# Problem:
Give again the entries below exactly, beginning at the first line and ending at the line with "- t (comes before".

# Input material:
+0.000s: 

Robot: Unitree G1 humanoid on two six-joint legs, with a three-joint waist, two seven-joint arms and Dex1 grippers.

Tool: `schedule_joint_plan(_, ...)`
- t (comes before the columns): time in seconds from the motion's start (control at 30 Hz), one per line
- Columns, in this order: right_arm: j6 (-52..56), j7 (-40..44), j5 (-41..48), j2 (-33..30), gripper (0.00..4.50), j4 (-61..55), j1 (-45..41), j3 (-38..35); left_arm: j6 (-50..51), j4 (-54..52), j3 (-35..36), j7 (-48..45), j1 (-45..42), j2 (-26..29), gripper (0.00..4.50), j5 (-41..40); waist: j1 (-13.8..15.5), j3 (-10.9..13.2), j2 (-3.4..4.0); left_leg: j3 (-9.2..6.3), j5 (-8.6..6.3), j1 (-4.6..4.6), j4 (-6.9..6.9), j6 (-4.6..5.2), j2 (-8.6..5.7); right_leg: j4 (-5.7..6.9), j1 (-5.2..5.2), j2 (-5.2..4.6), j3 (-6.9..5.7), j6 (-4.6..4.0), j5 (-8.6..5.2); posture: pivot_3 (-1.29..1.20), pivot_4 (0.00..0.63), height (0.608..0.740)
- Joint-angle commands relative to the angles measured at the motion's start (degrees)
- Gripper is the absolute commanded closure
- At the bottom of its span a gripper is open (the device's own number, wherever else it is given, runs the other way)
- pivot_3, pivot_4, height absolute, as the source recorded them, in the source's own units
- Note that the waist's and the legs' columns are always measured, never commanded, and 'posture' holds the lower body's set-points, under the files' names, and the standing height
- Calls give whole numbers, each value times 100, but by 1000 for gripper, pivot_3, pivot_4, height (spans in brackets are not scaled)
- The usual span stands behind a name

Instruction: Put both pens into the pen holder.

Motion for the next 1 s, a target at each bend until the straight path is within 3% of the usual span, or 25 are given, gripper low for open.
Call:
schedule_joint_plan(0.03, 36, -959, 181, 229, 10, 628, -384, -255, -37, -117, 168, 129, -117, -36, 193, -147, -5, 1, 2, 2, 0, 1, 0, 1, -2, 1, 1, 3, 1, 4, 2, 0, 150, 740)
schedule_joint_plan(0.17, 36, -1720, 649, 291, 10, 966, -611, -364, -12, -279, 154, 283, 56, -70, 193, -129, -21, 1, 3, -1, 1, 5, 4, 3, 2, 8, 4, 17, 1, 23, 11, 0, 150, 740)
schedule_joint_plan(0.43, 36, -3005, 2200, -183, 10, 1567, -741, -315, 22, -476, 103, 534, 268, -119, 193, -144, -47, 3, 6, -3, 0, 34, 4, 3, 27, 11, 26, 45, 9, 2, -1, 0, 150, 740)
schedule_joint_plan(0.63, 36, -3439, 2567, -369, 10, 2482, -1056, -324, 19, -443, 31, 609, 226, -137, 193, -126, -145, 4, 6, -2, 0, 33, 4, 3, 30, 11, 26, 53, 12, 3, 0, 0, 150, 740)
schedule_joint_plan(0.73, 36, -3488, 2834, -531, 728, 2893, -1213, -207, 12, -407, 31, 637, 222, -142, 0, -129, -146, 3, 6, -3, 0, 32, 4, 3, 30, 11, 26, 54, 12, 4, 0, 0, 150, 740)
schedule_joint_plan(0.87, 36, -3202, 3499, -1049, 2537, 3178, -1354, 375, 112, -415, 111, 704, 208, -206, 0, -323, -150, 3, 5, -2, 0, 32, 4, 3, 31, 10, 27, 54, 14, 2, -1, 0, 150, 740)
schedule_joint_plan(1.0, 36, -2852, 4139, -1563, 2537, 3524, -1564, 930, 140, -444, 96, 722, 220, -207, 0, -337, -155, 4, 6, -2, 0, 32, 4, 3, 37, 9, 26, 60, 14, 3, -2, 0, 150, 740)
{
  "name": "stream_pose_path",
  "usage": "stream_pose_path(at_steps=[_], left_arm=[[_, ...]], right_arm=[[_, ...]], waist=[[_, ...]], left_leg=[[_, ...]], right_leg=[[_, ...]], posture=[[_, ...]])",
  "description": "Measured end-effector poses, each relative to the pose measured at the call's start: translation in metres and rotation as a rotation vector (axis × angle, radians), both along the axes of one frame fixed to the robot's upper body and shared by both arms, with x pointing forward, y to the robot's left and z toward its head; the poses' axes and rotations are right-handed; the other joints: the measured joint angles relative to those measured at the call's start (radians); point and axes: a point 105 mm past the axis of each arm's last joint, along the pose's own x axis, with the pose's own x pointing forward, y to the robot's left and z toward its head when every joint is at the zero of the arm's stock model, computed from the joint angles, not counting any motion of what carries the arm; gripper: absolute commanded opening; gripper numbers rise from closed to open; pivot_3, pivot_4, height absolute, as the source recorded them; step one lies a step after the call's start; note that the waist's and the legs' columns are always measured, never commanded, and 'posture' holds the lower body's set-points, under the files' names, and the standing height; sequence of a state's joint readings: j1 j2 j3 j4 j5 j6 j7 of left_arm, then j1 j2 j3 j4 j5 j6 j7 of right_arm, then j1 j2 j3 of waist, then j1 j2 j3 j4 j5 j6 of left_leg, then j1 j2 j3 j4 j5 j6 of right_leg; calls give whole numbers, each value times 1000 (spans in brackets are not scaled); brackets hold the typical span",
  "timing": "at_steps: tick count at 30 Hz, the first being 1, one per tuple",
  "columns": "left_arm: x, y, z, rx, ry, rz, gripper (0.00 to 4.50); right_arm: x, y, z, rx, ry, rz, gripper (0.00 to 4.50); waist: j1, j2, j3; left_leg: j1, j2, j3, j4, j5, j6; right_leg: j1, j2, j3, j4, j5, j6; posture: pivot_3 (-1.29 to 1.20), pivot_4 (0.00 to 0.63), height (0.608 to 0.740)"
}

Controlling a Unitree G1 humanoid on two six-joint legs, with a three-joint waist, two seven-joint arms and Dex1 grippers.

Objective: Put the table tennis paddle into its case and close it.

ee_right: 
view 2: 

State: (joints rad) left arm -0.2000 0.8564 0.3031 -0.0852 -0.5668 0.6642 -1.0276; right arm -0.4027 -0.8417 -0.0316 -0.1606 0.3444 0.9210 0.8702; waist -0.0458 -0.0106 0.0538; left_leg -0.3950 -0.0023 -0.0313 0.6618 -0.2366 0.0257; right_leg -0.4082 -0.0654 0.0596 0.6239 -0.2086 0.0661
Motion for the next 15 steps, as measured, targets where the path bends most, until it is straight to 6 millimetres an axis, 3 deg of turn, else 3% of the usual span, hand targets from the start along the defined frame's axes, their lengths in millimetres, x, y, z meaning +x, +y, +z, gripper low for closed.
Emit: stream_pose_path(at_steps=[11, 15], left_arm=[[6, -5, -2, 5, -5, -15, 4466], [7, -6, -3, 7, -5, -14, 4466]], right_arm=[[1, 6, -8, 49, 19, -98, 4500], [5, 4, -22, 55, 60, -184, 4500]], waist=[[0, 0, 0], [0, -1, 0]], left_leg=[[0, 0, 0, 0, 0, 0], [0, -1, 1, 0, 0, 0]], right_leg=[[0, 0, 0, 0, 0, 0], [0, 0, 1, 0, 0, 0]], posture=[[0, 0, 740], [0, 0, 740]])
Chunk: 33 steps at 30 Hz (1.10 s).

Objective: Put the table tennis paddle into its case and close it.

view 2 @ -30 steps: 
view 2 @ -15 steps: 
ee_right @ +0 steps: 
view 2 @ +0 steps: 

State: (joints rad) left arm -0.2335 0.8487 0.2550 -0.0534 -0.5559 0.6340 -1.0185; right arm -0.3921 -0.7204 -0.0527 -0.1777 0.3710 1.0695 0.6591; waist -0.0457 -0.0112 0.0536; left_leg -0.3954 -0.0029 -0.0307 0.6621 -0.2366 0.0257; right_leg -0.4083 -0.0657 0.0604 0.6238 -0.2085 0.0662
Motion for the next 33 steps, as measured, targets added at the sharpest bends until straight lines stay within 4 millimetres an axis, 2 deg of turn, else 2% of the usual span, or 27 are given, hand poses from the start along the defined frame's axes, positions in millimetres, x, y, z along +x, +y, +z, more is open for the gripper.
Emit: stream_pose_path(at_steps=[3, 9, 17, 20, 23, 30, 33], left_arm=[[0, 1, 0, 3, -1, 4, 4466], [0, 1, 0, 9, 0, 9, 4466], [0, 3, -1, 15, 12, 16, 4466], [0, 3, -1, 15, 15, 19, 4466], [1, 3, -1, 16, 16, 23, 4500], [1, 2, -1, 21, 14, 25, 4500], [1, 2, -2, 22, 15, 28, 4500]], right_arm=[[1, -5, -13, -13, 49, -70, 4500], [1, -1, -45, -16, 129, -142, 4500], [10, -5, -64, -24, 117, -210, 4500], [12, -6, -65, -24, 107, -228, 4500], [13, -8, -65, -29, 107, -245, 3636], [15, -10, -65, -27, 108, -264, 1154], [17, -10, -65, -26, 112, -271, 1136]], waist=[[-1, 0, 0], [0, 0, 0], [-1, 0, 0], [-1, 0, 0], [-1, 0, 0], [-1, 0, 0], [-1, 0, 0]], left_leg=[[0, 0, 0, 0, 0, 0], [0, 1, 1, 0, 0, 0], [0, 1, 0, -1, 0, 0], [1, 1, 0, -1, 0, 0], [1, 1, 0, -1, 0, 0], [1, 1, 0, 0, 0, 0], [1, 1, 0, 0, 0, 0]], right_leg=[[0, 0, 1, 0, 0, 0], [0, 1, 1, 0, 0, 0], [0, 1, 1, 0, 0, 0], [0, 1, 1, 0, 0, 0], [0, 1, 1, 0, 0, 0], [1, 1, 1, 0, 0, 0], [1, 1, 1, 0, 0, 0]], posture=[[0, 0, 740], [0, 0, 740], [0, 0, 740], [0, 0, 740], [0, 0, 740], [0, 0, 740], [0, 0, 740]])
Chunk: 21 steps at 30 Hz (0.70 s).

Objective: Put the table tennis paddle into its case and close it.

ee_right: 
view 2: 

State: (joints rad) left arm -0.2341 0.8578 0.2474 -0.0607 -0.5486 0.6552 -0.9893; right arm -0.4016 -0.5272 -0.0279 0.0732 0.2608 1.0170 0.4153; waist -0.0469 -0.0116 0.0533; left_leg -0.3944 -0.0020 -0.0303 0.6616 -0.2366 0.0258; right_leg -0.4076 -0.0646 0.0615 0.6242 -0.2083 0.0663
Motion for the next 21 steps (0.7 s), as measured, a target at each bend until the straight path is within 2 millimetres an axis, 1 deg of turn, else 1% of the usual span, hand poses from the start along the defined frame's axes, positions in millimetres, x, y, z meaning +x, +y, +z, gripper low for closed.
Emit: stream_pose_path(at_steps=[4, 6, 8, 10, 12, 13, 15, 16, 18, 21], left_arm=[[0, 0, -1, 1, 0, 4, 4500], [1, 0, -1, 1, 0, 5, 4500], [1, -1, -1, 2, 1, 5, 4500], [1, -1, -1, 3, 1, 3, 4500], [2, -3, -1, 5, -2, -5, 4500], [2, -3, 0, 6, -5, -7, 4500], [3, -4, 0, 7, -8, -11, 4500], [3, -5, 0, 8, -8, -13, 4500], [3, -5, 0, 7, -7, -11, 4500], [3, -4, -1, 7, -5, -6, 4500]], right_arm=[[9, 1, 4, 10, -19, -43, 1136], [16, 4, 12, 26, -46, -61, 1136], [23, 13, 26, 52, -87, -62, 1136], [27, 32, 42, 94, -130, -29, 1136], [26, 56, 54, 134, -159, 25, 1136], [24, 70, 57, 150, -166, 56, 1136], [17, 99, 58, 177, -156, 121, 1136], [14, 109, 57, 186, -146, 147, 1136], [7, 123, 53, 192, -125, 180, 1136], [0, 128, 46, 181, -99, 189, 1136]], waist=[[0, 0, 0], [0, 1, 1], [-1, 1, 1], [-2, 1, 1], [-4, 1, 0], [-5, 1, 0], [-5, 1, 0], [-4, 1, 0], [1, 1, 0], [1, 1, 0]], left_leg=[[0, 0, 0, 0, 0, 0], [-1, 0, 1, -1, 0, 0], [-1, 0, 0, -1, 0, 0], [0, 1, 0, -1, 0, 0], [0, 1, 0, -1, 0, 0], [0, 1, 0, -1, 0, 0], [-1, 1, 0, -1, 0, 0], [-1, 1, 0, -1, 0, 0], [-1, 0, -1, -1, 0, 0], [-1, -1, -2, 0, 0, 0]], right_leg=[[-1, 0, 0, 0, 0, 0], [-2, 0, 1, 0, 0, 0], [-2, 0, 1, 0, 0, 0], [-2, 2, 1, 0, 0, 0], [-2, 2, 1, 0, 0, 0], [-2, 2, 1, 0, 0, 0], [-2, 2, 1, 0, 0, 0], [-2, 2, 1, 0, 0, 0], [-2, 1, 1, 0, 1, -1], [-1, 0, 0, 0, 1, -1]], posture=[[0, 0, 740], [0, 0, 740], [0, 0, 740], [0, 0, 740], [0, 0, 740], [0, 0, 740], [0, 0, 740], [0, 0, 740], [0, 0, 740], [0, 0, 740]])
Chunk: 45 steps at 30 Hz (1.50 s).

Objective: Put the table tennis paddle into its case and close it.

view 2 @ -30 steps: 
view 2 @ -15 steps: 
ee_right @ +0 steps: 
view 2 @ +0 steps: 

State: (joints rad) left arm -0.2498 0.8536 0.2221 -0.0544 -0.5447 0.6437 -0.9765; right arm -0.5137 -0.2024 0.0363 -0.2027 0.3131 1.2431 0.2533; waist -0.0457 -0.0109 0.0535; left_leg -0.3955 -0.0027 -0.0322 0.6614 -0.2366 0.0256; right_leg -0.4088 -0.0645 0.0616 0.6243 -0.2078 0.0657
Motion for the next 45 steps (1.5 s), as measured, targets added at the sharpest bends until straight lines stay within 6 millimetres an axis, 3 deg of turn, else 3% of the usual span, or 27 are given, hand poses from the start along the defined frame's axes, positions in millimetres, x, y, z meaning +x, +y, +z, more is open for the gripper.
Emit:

# Exercise response:
+0.000s: 

Robot: Unitree G1 humanoid on two six-joint legs, with a three-joint waist, two seven-joint arms and Dex1 grippers.

Tool: `schedule_joint_plan(_, ...)`
- t (comes before the columns): time in seconds from the motion's start (control at 30 Hz), one per line

Nothing more remains to be added to this answer.